At least that is the off-camera opinion of senior executives with multinational carriers interviewed by The Standard. None were prepared to go on the record, often because their views did not coincide with the political positions of their employers. ut few were optimistic about Telstra's chances of victory in its battle with the giant US carriers.
Telstra will be laughed at if it hopes to convince bodies like APEC by using arguments about fairer Internet traffic peering arrangements, consultants said. Such arguments may work for voice circuits but not for packet-routed systems where costs are smeared over the entire network and the revenue model is entirely different, they claim.
"The US tier-one carriers behave like pirates not just to Telstra but to anybody smaller than themselves, including other US carriers," said a North American consultant.
"The real answer is to set up regional alliances and increase collective traffic flow to the point where they can talk to the major US carriers on an equal footing."
The march of technology is also threatening to punch a hole in Telstra's campaign. While, according to Telstra, savings to Australian ISPs of up to 20 per cent are achievable if the US Internet carriers paid their fair share, such savings will be eclipsed by falling bandwidth costs between the US and Australia, predicts Tim Denton, a Canadian consultant preparing a report for APEC's telecommunications working group.

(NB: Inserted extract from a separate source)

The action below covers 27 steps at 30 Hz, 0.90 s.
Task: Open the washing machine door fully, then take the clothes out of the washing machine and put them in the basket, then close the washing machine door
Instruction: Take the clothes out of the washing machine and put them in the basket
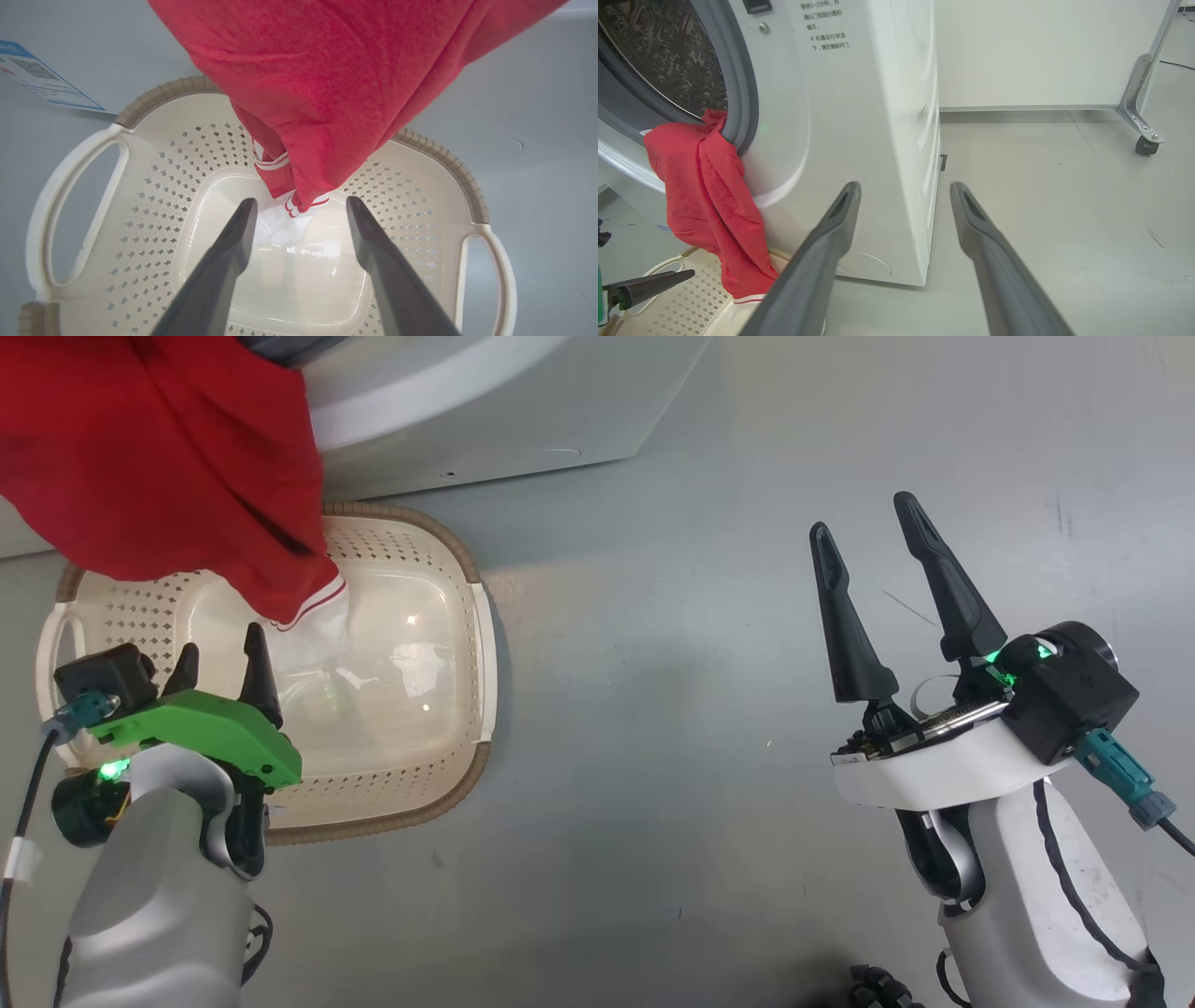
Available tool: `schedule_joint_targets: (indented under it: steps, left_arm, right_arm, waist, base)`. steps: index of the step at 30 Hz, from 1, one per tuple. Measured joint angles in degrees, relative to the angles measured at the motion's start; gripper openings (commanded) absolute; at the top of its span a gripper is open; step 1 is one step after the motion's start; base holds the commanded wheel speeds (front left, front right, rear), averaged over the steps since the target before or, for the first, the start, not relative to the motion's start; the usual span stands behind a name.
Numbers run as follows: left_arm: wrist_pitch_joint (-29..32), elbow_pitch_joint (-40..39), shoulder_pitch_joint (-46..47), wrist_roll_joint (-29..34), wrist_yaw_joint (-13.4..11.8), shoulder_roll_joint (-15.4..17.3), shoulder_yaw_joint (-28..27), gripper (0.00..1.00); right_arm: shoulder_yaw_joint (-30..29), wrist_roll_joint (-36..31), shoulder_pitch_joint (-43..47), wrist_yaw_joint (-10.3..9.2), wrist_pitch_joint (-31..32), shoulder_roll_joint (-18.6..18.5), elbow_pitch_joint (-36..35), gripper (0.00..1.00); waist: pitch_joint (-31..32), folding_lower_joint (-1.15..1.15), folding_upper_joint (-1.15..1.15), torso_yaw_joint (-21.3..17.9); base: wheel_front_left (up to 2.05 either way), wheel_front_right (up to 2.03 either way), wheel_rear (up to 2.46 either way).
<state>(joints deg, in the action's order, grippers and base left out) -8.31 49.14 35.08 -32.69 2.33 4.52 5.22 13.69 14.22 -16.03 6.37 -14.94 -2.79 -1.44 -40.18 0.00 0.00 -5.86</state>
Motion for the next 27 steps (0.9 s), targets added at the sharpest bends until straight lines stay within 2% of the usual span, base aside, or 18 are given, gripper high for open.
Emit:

"We are talking a drop of more than 50 per cent in the next year because capacity is getting greater, the speed to market of installed cable is increasing and because of the technical advances in pumping photons down glass," Denton said.
Another problem for Telstra's campaign is that it seems to behave toward smaller Australian ISPs exactly as its larger US counterparts behave toward it.
That is, it charges many ISPs for the data they download from Telstra's backbone while not allowing credit for data uploads.
Telstra has, however, put offset arrangements in place with some of the larger Internet players, including OzEmail, Optus and Connect.com, following intervention by the ACCC.
A Telstra spokesman said the domestic front and the international situation cannot be compared. However, the Internet Industry Association believes the same arguments apply and says Telstra should extend peering deals to small and medium ISPs here.